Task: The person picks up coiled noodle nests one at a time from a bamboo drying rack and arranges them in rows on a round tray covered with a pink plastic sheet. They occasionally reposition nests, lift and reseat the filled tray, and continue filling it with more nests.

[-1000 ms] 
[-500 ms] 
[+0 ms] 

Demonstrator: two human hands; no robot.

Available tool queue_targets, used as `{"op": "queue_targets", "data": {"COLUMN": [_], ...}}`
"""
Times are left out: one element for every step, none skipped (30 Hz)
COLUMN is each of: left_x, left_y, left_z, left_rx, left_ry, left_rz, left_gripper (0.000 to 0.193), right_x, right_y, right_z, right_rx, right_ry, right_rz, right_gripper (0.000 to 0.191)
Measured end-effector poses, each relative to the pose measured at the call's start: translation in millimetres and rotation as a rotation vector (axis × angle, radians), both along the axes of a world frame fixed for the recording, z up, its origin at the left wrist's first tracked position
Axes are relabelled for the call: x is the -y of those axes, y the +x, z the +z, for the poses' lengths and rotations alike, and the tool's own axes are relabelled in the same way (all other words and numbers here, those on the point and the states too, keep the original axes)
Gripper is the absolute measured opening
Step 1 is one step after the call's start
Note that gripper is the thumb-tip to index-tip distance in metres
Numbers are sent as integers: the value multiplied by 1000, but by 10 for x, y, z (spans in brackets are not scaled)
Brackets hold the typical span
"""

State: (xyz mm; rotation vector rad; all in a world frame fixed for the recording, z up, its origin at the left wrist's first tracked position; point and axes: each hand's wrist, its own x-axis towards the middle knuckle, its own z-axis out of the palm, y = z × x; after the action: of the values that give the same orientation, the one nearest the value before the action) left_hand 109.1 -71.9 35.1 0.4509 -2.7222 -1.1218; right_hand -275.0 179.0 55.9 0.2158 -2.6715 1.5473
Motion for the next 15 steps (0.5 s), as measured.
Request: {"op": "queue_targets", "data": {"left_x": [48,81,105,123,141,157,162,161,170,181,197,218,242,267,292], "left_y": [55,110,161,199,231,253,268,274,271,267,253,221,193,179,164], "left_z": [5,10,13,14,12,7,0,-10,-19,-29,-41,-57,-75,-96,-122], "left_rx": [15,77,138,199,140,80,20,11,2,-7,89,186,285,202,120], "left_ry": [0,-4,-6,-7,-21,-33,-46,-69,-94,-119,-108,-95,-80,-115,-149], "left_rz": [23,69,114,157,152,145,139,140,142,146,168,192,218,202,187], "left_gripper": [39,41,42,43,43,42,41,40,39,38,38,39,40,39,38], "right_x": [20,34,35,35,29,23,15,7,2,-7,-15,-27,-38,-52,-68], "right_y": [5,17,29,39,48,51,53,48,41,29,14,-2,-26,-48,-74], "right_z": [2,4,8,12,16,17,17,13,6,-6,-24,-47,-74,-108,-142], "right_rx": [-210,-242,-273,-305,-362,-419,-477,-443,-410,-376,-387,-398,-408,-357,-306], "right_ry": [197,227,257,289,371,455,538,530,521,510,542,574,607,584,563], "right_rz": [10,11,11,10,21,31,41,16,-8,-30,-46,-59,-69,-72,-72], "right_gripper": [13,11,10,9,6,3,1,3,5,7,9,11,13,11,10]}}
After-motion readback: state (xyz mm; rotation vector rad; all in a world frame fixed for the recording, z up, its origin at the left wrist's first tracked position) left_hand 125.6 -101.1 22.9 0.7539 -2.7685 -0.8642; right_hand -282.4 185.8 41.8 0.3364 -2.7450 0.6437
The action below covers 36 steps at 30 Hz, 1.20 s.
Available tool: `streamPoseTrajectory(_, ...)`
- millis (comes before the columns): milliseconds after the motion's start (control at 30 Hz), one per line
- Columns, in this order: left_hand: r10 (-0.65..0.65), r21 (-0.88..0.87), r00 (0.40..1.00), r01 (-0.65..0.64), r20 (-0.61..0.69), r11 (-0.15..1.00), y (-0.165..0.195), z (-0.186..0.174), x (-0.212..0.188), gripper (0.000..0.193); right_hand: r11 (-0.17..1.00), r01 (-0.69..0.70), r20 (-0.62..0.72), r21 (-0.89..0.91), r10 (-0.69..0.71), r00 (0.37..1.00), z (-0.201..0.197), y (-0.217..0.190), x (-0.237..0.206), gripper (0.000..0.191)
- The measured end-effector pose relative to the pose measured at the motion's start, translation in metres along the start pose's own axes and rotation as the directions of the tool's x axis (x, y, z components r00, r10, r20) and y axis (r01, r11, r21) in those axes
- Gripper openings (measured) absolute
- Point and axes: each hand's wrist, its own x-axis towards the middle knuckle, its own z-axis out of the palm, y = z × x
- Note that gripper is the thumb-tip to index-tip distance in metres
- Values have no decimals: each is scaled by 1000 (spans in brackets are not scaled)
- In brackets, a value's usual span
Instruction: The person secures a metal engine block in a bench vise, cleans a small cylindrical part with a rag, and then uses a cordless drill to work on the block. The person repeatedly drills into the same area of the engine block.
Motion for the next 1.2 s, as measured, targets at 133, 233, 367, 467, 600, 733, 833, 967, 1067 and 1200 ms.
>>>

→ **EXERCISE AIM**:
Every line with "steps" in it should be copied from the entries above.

→ **ANSWER TO THIS EXERCISE**:
Motion for the next 15 steps (0.5 s), as measured.
The action below covers 36 steps at 30 Hz, 1.20 s.

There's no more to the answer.